:: Aim of the task ::
Below is a listing; copy all of it exactly.

*-*-*

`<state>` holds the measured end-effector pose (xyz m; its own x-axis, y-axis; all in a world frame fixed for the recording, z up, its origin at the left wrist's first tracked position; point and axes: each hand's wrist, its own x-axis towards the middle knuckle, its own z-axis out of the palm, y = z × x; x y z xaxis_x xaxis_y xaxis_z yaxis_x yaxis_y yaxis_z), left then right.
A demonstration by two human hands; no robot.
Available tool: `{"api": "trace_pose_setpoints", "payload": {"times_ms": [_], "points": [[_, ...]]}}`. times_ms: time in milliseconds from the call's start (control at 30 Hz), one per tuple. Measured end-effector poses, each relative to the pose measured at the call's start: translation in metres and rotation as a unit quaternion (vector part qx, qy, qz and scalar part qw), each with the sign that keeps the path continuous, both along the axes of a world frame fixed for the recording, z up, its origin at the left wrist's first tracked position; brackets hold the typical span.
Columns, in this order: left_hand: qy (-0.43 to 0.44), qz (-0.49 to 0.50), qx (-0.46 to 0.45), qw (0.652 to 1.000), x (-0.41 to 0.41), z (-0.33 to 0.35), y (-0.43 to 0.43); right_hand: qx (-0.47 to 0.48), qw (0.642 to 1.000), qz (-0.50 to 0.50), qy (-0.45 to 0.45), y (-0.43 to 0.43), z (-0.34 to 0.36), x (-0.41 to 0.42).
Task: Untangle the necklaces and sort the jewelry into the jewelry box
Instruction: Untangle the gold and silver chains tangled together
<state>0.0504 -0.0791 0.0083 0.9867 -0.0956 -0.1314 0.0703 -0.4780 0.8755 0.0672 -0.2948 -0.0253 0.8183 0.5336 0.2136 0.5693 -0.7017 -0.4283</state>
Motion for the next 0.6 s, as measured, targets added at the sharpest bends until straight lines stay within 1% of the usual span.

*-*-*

:: Result of this exercise ::
`<state>` holds the measured end-effector pose (xyz m; its own x-axis, y-axis; all in a world frame fixed for the recording, z up, its origin at the left wrist's first tracked position; point and axes: each hand's wrist, its own x-axis towards the middle knuckle, its own z-axis out of the palm, y = z × x; x y z xaxis_x xaxis_y xaxis_z yaxis_x yaxis_y yaxis_z), left then right.
A demonstration by two human hands; no robot.
Available tool: `{"api": "trace_pose_setpoints", "payload": {"times_ms": [_], "points": [[_, ...]]}}`. times_ms: time in milliseconds from the call's start (control at 30 Hz), one per tuple. Measured end-effector poses, each relative to the pose measured at the call's start: translation in metres and rotation as a unit quaternion (vector part qx, qy, qz and scalar part qw), each with the sign that keeps the path continuous, both along the axes of a world frame fixed for the recording, z up, its origin at the left wrist's first tracked position; brackets hold the typical span.
Columns, in this order: left_hand: qy (-0.43 to 0.44), qz (-0.49 to 0.50), qx (-0.46 to 0.45), qw (0.652 to 1.000), x (-0.41 to 0.41), z (-0.33 to 0.35), y (-0.43 to 0.43); right_hand: qx (-0.47 to 0.48), qw (0.642 to 1.000), qz (-0.50 to 0.50), qy (-0.45 to 0.45), y (-0.43 to 0.43), z (-0.34 to 0.36), x (-0.41 to 0.42).
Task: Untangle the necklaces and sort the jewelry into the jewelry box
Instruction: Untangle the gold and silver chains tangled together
<state>0.0504 -0.0791 0.0083 0.9867 -0.0956 -0.1314 0.0703 -0.4780 0.8755 0.0672 -0.2948 -0.0253 0.8183 0.5336 0.2136 0.5693 -0.7017 -0.4283</state>
Motion for the next 0.6 s, as measured, targets added at the sharpest bends until straight lines stay within 1% of the usual span.

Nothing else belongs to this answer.